BEGIN

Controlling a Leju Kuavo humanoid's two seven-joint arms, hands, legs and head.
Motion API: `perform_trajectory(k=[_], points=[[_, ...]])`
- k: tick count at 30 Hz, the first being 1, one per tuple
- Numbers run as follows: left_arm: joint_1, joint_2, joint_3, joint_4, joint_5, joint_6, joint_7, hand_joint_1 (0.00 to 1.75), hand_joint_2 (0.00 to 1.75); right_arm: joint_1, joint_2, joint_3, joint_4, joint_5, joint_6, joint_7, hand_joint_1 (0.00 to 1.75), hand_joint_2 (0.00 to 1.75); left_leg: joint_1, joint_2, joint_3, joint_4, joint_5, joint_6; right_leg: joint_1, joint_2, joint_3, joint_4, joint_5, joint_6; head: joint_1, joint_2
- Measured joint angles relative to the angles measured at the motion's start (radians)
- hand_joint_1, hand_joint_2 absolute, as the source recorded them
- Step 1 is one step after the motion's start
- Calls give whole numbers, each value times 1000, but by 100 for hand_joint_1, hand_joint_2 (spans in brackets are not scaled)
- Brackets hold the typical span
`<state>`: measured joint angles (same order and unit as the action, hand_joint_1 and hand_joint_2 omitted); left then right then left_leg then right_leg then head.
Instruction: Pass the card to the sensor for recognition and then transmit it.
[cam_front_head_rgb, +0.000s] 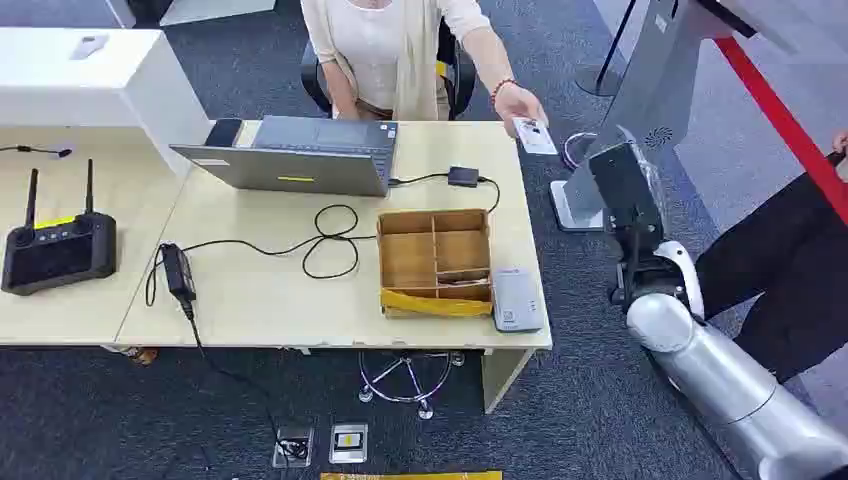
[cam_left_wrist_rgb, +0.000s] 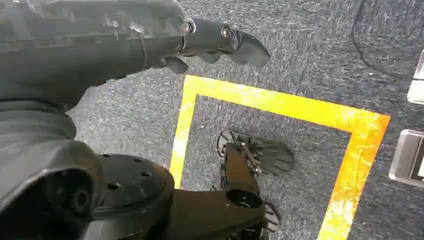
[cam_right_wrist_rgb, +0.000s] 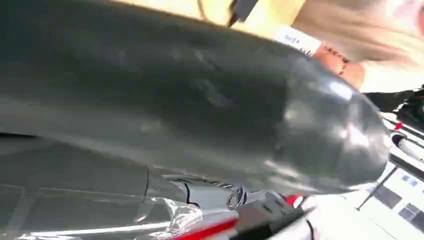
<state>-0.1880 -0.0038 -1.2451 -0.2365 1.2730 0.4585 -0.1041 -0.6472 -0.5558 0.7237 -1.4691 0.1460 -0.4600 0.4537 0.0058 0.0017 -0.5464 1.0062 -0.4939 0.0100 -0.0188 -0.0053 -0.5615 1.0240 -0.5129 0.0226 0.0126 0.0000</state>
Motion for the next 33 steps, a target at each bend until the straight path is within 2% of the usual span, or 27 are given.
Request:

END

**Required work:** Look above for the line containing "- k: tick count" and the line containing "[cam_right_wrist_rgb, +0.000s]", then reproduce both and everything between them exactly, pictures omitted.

**Your solution:**
- k: tick count at 30 Hz, the first being 1, one per tuple
- Numbers run as follows: left_arm: joint_1, joint_2, joint_3, joint_4, joint_5, joint_6, joint_7, hand_joint_1 (0.00 to 1.75), hand_joint_2 (0.00 to 1.75); right_arm: joint_1, joint_2, joint_3, joint_4, joint_5, joint_6, joint_7, hand_joint_1 (0.00 to 1.75), hand_joint_2 (0.00 to 1.75); left_leg: joint_1, joint_2, joint_3, joint_4, joint_5, joint_6; right_leg: joint_1, joint_2, joint_3, joint_4, joint_5, joint_6; head: joint_1, joint_2
- Measured joint angles relative to the angles measured at the motion's start (radians)
- hand_joint_1, hand_joint_2 absolute, as the source recorded them
- Step 1 is one step after the motion's start
- Calls give whole numbers, each value times 1000, but by 100 for hand_joint_1, hand_joint_2 (spans in brackets are not scaled)
- Brackets hold the typical span
`<state>`: measured joint angles (same order and unit as the action, hand_joint_1 and hand_joint_2 omitted); left then right then left_leg then right_leg then head.
Instruction: Pass the card to the sensor for recognition and then transmit it.
[cam_front_head_rgb, +0.000s] 
[cam_left_wrist_rgb, +0.000s] 
[cam_right_wrist_rgb, +0.000s] 

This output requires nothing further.